Mille mercis par avance,
Tinodela.
Réponse du Guichet

C’est un grand moment du film Les vieux de la vieille lorsque Gabin rencontre un brigadier (Jacques Marin) ayant un problème avec son vélo : " Là votre clou, là, poursuit-il, c’est de la série ! ça été monté par des Polonais ! C’est pas pour médire des étrangers parce que y’en a qui s’y connaissent : les Suisses, les Italiens sont pas bons pour la guerre mais pour le vélo, ils s’y connaissent ! Les Polonais sont des bons soldats, mais pour le vélo !!! – Vous m’avez l’air drôlement fort en histoire et en géo mais c’est pas avec la géographie que j’m’en tirerai. … Si t'avais fait la guerre là où ça bardait au lieu de la faire avec les mouquères, tu saurais comment qu'on s'en débarrassait de c'tiot-là à Verdun."
voir l’ extrait
L' article:
-La gendarmerie dans la bataille de Verdun Maintenir l’ordre sous le feu de Louis Panel extrait de la Revue historique des armées n°242 1e trimestre2006, relate des faits tragiques liés à la gendarmerie lors de la bataille de Verdun, p.60-69
De fait, si la formule voulant que « le front commence au dernier gendarme » est courante chez les poilus, et qu’Alain lui-même s’en fait écho , ou si certains déchaînent l’hilarité de la troupe en saluant la gendarmerie d’un « beaucoup de pertes chez vous ? » l’intensité des bombardements de Verdun rend le service de l’Arme réellement dangereux.
- Mars ou la guerre jugée , Alain p.565
- Mourir à Verdun , Pierre Miquel
Paradoxalement, des gendarmes tués à Verdun vont a posteriori s’acquérir une certaine popularité parmi les poilus : il s’agit des hommes de « l’allée des pendus », que la troupe aurait lynchés dans la ville.
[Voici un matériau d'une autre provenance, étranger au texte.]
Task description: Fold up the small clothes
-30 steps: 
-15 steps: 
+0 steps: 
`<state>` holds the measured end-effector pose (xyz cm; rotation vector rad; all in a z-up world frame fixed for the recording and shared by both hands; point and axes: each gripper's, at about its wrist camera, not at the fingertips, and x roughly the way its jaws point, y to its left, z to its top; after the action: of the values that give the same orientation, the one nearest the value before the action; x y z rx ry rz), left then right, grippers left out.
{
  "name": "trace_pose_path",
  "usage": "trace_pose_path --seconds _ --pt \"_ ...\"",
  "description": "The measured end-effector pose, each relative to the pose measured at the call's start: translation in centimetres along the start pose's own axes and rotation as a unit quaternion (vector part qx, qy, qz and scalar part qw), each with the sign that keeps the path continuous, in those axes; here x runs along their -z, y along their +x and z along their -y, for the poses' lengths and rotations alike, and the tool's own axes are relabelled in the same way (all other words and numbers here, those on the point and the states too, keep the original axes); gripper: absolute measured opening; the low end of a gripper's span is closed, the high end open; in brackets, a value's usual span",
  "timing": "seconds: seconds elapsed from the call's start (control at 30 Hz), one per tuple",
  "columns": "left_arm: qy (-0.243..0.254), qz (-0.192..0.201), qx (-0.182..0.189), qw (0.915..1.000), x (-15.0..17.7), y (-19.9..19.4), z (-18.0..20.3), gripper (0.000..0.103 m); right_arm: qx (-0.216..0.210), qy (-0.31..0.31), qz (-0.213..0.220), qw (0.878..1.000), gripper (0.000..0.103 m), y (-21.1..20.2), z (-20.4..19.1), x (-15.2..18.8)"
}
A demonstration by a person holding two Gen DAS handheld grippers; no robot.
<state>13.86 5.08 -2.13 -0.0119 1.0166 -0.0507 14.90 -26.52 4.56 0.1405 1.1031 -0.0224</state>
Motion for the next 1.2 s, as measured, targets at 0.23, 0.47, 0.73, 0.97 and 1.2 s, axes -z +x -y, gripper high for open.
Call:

Les circonstances de cet épisode, abondamment rapporté, ne sont jamais très claires : « on raconte, à Verdun, d’étranges choses à ce sujet. Des pandores trop zélés auraient été saisis et promptement pendus à des réverbères – à moins que ce ne soit à l’étal d’un boucher – par des zouaves de retour du Mort-Homme, à moins que ce ne soit par des joyeux qui y montaient… » . De nombreux auteurs n’hésitent pas à décrire la scène, précisant toutefois qu’elle leur a été rapportée. Ainsi le docteur Javal (1873-1944), après avoir raconté combien furent tatillons les gendarmes rencontrés par son ambulance, écrit que « la popularité de la gendarmerie passa, je crois, par une épreuve dont elle aura de la peine à se relever. Pendant l’attaque de Verdun, on découvrit trois gendarmes pendus à l’étal d’un boucher : on dit que cet accident fut loin d’être unique »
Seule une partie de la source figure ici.